• _PROBLEM TO SOLVE_
The data must be given again exactly as written, with all images omitted.

++++++++++

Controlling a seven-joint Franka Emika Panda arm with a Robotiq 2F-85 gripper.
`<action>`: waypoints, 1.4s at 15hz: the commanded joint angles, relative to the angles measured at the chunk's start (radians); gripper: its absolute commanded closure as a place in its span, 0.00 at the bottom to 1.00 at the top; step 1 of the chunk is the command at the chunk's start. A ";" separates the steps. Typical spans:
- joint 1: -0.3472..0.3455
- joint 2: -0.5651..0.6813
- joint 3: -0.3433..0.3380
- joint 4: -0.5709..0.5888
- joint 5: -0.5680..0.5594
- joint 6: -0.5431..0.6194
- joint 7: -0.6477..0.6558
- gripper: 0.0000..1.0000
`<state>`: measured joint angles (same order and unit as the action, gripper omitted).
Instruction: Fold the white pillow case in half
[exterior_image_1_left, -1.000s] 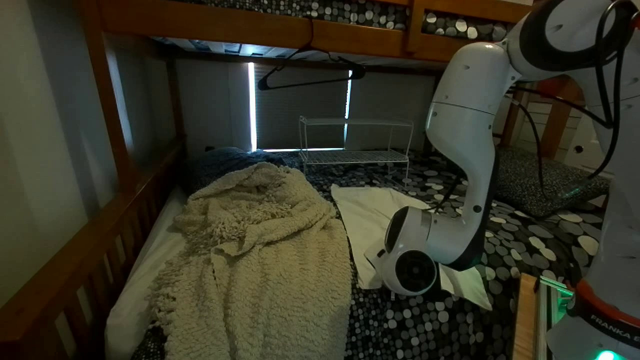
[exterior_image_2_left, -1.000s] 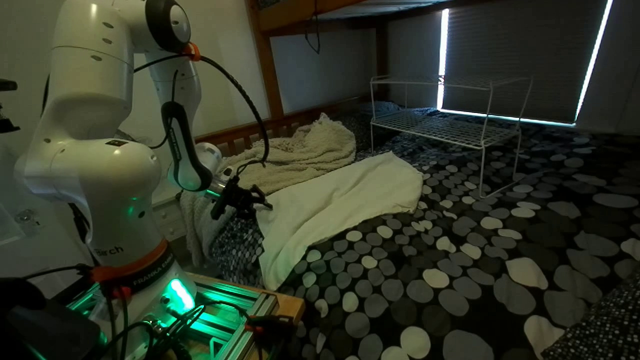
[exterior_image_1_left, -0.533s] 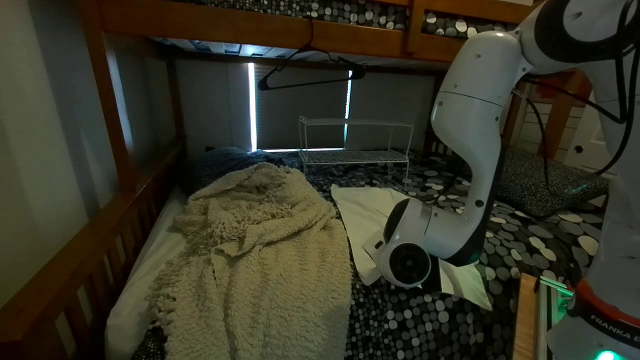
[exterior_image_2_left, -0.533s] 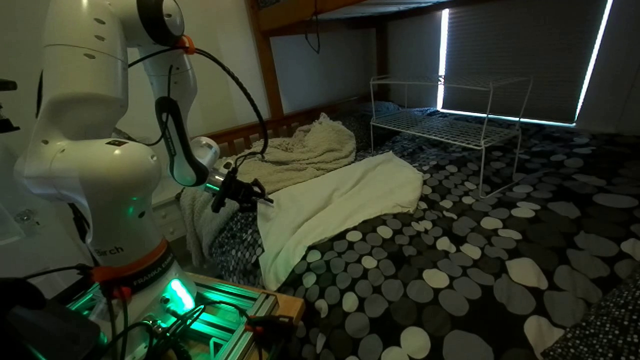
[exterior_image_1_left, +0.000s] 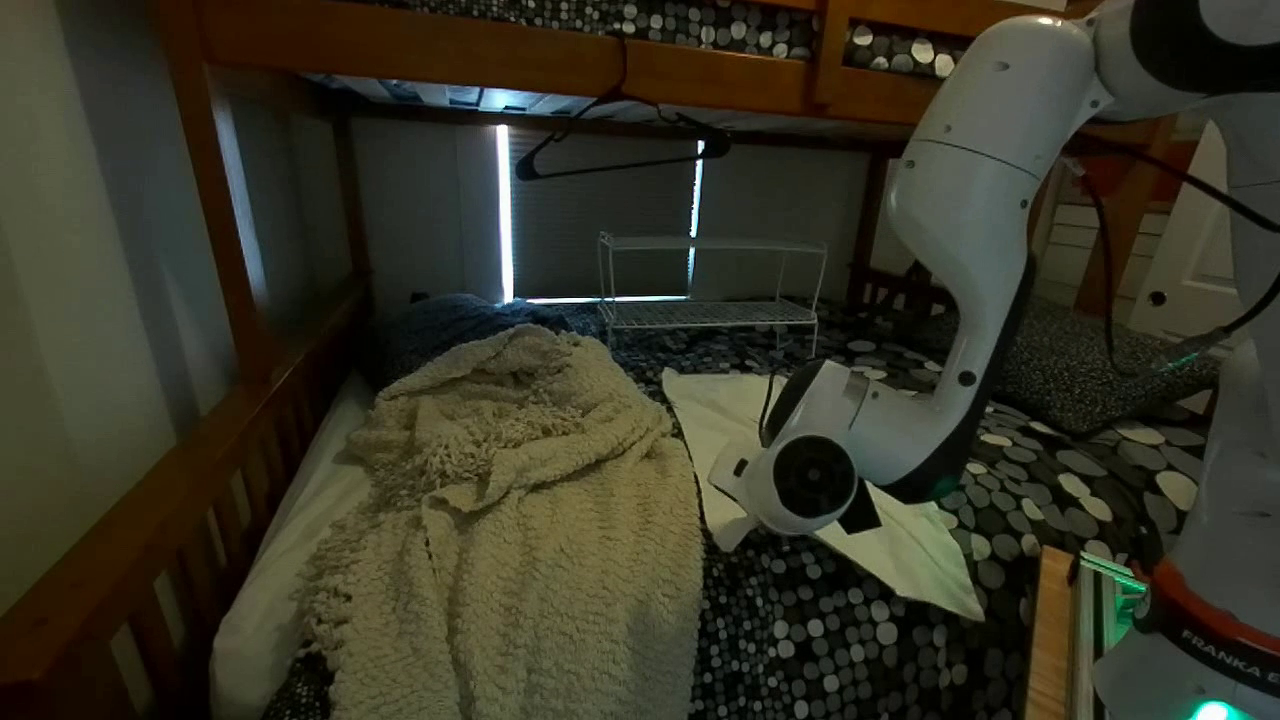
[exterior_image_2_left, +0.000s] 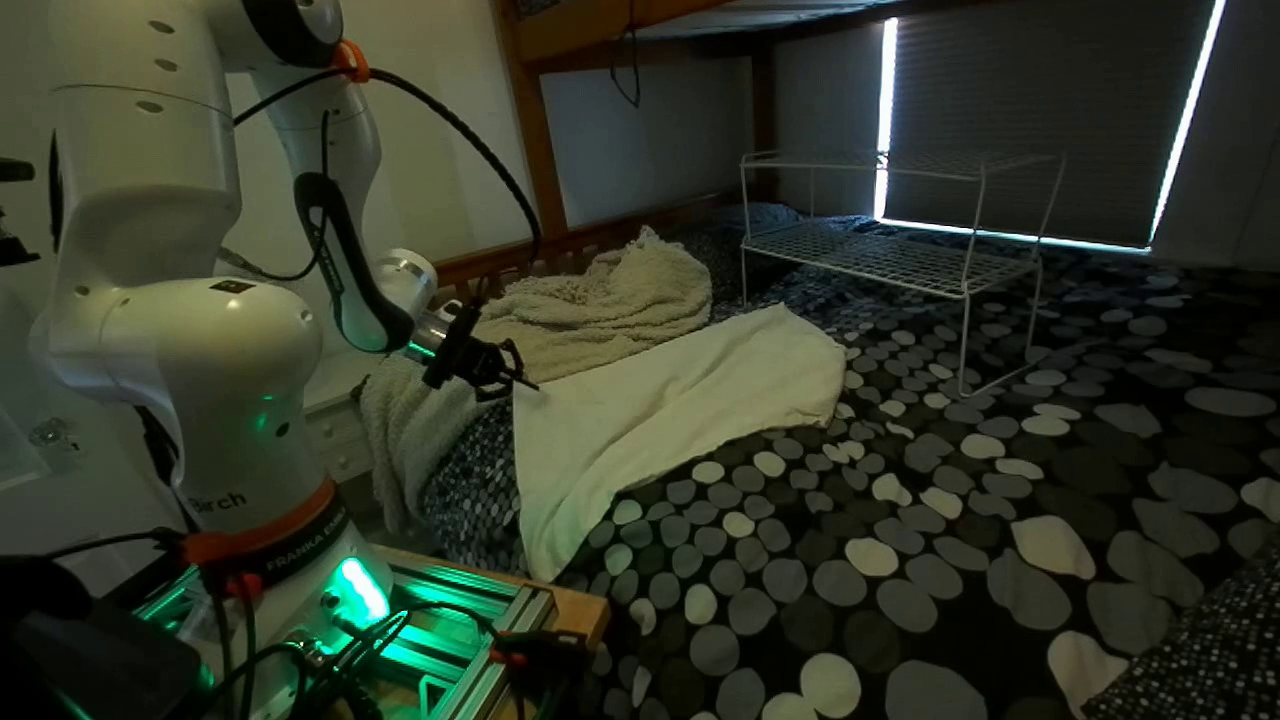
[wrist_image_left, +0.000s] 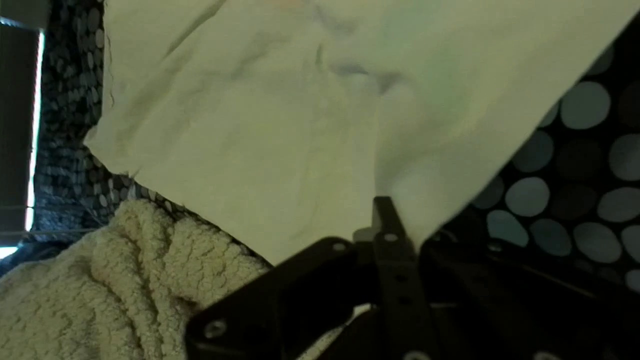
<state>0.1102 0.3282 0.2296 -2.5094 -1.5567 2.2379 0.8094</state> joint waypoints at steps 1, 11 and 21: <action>-0.024 -0.078 -0.010 -0.040 0.135 0.082 -0.272 1.00; -0.017 -0.150 -0.052 -0.007 0.289 0.065 -0.553 0.99; -0.078 -0.251 -0.155 0.095 0.315 -0.065 -0.733 1.00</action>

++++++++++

• _ANSWER AREA_
Controlling a seven-joint Franka Emika Panda arm with a Robotiq 2F-85 gripper.
`<action>`: waypoints, 1.4s at 15hz: the commanded joint angles, relative to the angles measured at the chunk's start (radians); gripper: its absolute commanded closure as a place in its span, 0.00 at the bottom to 1.00 at the top; step 1 of the chunk is the command at the chunk's start. A ";" separates the steps. Typical spans:
- joint 1: -0.3472..0.3455
- joint 2: -0.5651..0.6813
- joint 3: -0.3433..0.3380
- joint 4: -0.5709..0.5888
- joint 5: -0.5680..0.5594
- joint 6: -0.5431..0.6194
- joint 7: -0.6477..0.6558
- gripper: 0.0000..1.0000
`<state>`: measured joint angles (same order and unit as the action, gripper omitted).
Instruction: Fold the white pillow case in half
[exterior_image_1_left, -1.000s] 
[exterior_image_2_left, -1.000s] 
[exterior_image_1_left, -0.533s] 
[exterior_image_2_left, -0.533s] 
[exterior_image_1_left, +0.000s] 
[exterior_image_2_left, +0.000s] 
[wrist_image_left, +0.000s] 
<state>0.1102 0.3282 0.2296 -2.5094 -1.5567 2.2379 0.8094</state> joint waypoints at steps 1, 11 and 21: <action>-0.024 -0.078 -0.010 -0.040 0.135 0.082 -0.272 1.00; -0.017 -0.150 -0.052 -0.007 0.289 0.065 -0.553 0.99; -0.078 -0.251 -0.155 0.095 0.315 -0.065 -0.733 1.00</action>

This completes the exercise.